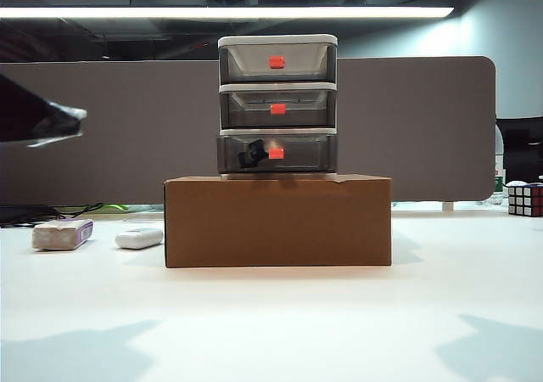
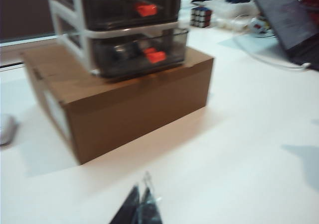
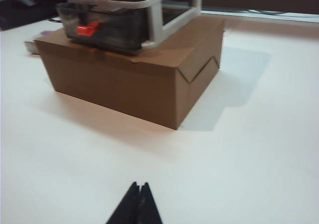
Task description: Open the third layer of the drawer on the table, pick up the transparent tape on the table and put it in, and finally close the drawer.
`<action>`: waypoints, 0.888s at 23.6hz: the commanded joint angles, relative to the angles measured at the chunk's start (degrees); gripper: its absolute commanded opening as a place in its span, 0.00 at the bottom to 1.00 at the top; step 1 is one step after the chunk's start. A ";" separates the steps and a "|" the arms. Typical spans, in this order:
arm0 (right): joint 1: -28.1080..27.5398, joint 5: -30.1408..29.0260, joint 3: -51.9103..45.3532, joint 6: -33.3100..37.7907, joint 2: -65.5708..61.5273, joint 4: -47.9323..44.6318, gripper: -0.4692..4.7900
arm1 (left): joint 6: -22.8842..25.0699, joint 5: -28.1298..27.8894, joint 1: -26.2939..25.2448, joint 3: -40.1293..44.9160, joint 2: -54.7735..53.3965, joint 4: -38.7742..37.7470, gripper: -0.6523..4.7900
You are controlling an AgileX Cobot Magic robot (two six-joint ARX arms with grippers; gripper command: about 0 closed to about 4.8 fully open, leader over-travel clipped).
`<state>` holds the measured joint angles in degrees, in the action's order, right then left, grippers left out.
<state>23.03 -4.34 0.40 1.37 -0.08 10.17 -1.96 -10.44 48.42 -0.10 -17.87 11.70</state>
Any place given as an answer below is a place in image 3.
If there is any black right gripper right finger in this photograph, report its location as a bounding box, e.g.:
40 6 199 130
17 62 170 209
139 182 164 224

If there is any small box with purple label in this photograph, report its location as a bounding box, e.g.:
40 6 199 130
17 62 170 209
24 30 50 55

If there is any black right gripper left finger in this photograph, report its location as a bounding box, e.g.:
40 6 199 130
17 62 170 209
106 181 142 224

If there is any grey cable behind table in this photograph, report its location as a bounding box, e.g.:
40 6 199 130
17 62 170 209
243 8 319 17

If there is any thin black cable on table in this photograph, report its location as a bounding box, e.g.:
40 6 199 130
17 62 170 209
46 14 63 24

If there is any brown cardboard box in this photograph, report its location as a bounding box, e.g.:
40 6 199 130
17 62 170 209
33 14 225 130

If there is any white plastic drawer cabinet frame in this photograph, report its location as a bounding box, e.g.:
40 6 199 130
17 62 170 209
66 0 202 51

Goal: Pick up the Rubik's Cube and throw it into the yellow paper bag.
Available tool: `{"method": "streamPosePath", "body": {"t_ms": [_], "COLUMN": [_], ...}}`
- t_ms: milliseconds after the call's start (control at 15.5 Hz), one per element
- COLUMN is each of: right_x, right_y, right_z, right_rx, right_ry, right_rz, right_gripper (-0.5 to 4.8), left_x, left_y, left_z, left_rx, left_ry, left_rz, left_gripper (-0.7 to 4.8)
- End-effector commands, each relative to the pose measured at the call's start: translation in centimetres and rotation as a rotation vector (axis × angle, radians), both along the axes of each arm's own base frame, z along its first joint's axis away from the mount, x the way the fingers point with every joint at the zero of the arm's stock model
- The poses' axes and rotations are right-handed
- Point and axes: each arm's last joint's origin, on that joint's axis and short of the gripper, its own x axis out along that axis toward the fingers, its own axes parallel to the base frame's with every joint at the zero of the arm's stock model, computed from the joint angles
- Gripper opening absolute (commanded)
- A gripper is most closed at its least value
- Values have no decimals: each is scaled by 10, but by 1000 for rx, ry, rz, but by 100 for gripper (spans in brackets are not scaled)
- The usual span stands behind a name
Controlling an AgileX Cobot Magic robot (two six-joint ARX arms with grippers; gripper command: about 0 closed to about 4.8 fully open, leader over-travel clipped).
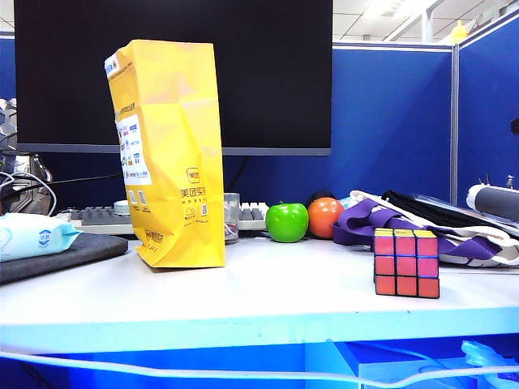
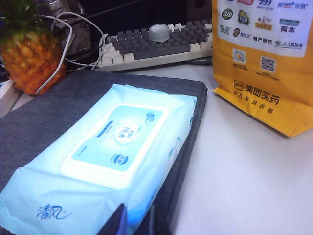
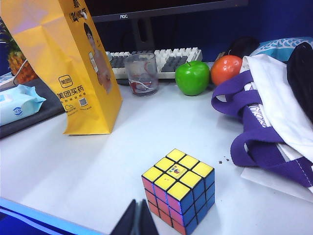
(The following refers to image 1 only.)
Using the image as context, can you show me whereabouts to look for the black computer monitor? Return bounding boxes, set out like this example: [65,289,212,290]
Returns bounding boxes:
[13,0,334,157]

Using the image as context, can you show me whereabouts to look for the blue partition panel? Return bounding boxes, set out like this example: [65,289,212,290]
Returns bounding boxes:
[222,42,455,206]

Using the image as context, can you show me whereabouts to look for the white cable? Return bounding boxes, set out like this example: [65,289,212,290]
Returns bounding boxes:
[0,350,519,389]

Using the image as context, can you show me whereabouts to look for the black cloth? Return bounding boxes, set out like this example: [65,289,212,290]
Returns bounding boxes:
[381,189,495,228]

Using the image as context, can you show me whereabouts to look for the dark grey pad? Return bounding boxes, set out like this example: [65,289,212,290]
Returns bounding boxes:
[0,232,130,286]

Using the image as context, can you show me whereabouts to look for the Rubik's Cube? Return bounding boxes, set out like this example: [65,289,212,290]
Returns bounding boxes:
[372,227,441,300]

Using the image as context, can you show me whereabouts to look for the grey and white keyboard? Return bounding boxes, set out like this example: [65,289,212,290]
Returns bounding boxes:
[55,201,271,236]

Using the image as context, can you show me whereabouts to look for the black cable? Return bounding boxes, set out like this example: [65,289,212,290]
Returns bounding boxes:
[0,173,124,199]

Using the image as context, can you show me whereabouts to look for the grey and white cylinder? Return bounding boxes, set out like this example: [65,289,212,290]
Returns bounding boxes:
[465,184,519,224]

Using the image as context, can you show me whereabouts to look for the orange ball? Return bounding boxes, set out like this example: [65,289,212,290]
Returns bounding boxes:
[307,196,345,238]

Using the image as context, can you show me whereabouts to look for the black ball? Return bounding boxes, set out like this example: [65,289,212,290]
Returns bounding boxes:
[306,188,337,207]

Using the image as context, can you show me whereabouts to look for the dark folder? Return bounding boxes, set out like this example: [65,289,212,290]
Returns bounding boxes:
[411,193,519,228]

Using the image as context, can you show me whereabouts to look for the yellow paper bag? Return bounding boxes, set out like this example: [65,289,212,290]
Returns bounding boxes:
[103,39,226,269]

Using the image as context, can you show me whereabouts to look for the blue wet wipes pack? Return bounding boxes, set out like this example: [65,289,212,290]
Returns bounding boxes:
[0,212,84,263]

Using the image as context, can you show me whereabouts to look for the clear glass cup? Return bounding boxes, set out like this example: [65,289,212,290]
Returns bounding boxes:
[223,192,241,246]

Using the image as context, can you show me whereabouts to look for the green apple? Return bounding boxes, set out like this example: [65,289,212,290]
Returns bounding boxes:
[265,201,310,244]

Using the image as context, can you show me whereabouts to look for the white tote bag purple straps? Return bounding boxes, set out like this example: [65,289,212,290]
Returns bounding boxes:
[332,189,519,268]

————————

## WHAT YOU NEED TO DO
Everything in the entries above should be printed again exactly, apart from the pictures.

## OUTPUT FOR THIS EXERCISE
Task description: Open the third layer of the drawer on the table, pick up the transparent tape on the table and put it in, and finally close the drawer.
`<action>`: waypoints, 0.888s at 23.6hz: the commanded joint angles, relative to the angles measured at the chunk's start (degrees); gripper: its absolute commanded opening as a place in its span, 0.00 at the bottom to 1.00 at the top; step 1 is one step after the chunk's start. A ";" separates the steps and a "|" the arms. Typical spans, in this order:
arm0 (right): joint 1: -28.1080..27.5398, joint 5: -30.1408..29.0260, joint 3: -51.9103..45.3532, joint 6: -33.3100..37.7907, joint 2: -65.5708..61.5273, joint 4: -47.9323..44.6318, gripper: -0.4692..4.7900
arm1 (left): joint 6: -22.8842..25.0699, joint 5: -28.1298..27.8894, joint 1: -26.2939..25.2448, joint 3: -40.1293..44.9160, joint 2: -54.7735..53.3965, joint 4: -38.7742..37.7470, gripper: -0.6523..4.7900
You are controlling an AgileX Cobot Magic robot (two six-joint ARX arms with grippers; gripper command: about 0 closed to about 4.8 fully open, leader over-travel clipped).
`<state>` holds the measured joint angles in degrees, in the action's order, right then left, grippers left out.
<state>23.03 -4.34 0.40 1.37 -0.08 10.17 -1.96 -10.44 48.42 -0.10 -17.87 11.70</state>
Any place given as an answer below is a place in image 3.
If there is any black right gripper right finger in this photograph, report its location as a bounding box, e.g.:
40 6 199 130
17 62 170 209
139 182 164 224

If there is any small box with purple label in this photograph, report its location as a bounding box, e.g.:
40 6 199 130
17 62 170 209
24 30 50 55

If there is any black right gripper left finger in this photograph, report its location as a bounding box, e.g.:
40 6 199 130
17 62 170 209
106 181 142 224

If there is any grey cable behind table in this photograph, report its location as a bounding box, e.g.:
40 6 199 130
17 62 170 209
243 8 319 17

If there is any thin black cable on table in this photograph, report its location as a bounding box, e.g.:
40 6 199 130
17 62 170 209
46 14 63 24

If there is any brown cardboard box in this photograph, report its location as a bounding box, e.g.:
40 6 199 130
17 62 170 209
33 14 225 130

If there is any white plastic drawer cabinet frame in this photograph, report its location as a bounding box, e.g.:
40 6 199 130
17 62 170 209
66 0 202 51

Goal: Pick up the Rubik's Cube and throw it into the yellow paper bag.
Available tool: `{"method": "streamPosePath", "body": {"t_ms": [_], "COLUMN": [_], ...}}`
- t_ms: milliseconds after the call's start (control at 15.5 Hz), one per element
- COLUMN is each of: right_x, right_y, right_z, right_rx, right_ry, right_rz, right_gripper (-0.5 to 4.8), left_x, left_y, left_z, left_rx, left_ry, left_rz, left_gripper (-0.7 to 4.8)
- End-effector commands, each relative to the pose measured at the call's start: translation in centimetres and rotation as a rotation vector (axis × angle, radians), both along the axes of each arm's own base frame, z along its first joint's axis away from the mount, x the way the fingers point with every joint at the zero of the arm's stock model
- The poses' axes and rotations are right-handed
- Point and axes: each arm's last joint's origin, on that joint's axis and short of the gripper, its own x axis out along that axis toward the fingers, its own axes parallel to the base frame's with every joint at the zero of the arm's stock model, computed from the joint angles
- Gripper opening absolute (commanded)
- A gripper is most closed at its least value
- Values have no decimals: each is scaled by 10, but by 1000 for rx, ry, rz, but by 100 for gripper (spans in brackets are not scaled)
- The usual span stands behind a name
Controlling an AgileX Cobot Magic robot (two six-joint ARX arms with grippers; gripper command: about 0 closed to about 4.8 fully open, leader over-travel clipped).
(The following refers to image 1 only.)
Using the image as context, can you show me whereabouts to look for the black computer monitor? Return bounding boxes, set out like this example: [65,289,212,290]
Returns bounding boxes:
[13,0,334,157]

Using the image as context, can you show me whereabouts to look for the blue partition panel? Return bounding boxes, set out like this example: [65,289,212,290]
Returns bounding boxes:
[222,42,455,206]

Using the image as context, can you show me whereabouts to look for the white cable? Return bounding boxes, set out like this example: [65,289,212,290]
Returns bounding boxes:
[0,350,519,389]

Using the image as context, can you show me whereabouts to look for the black cloth? Return bounding boxes, set out like this example: [65,289,212,290]
Returns bounding boxes:
[381,189,495,228]

Using the image as context, can you show me whereabouts to look for the dark grey pad? Return bounding boxes, set out like this example: [65,289,212,290]
Returns bounding boxes:
[0,232,130,286]

Using the image as context, can you show me whereabouts to look for the Rubik's Cube? Return bounding boxes, set out like this example: [65,289,212,290]
Returns bounding boxes:
[372,227,441,300]

Using the image as context, can you show me whereabouts to look for the grey and white keyboard? Return bounding boxes, set out like this example: [65,289,212,290]
Returns bounding boxes:
[55,201,271,236]

Using the image as context, can you show me whereabouts to look for the black cable? Return bounding boxes, set out like this example: [65,289,212,290]
Returns bounding boxes:
[0,173,124,199]

Using the image as context, can you show me whereabouts to look for the grey and white cylinder? Return bounding boxes, set out like this example: [65,289,212,290]
Returns bounding boxes:
[465,184,519,224]

Using the image as context, can you show me whereabouts to look for the orange ball? Return bounding boxes, set out like this example: [65,289,212,290]
Returns bounding boxes:
[307,196,345,238]

Using the image as context, can you show me whereabouts to look for the black ball? Return bounding boxes, set out like this example: [65,289,212,290]
Returns bounding boxes:
[306,188,337,207]

Using the image as context, can you show me whereabouts to look for the dark folder? Return bounding boxes, set out like this example: [65,289,212,290]
Returns bounding boxes:
[411,193,519,228]

Using the image as context, can you show me whereabouts to look for the yellow paper bag? Return bounding boxes, set out like this example: [65,289,212,290]
Returns bounding boxes:
[103,39,226,269]

Using the image as context, can you show me whereabouts to look for the blue wet wipes pack? Return bounding boxes, set out like this example: [65,289,212,290]
Returns bounding boxes:
[0,212,84,263]

Using the image as context, can you show me whereabouts to look for the clear glass cup? Return bounding boxes, set out like this example: [65,289,212,290]
Returns bounding boxes:
[223,192,241,246]

Using the image as context, can you show me whereabouts to look for the green apple? Return bounding boxes, set out like this example: [65,289,212,290]
Returns bounding boxes:
[265,201,310,244]

Using the image as context, can you show me whereabouts to look for the white tote bag purple straps? Return bounding boxes, set out like this example: [65,289,212,290]
Returns bounding boxes:
[332,189,519,268]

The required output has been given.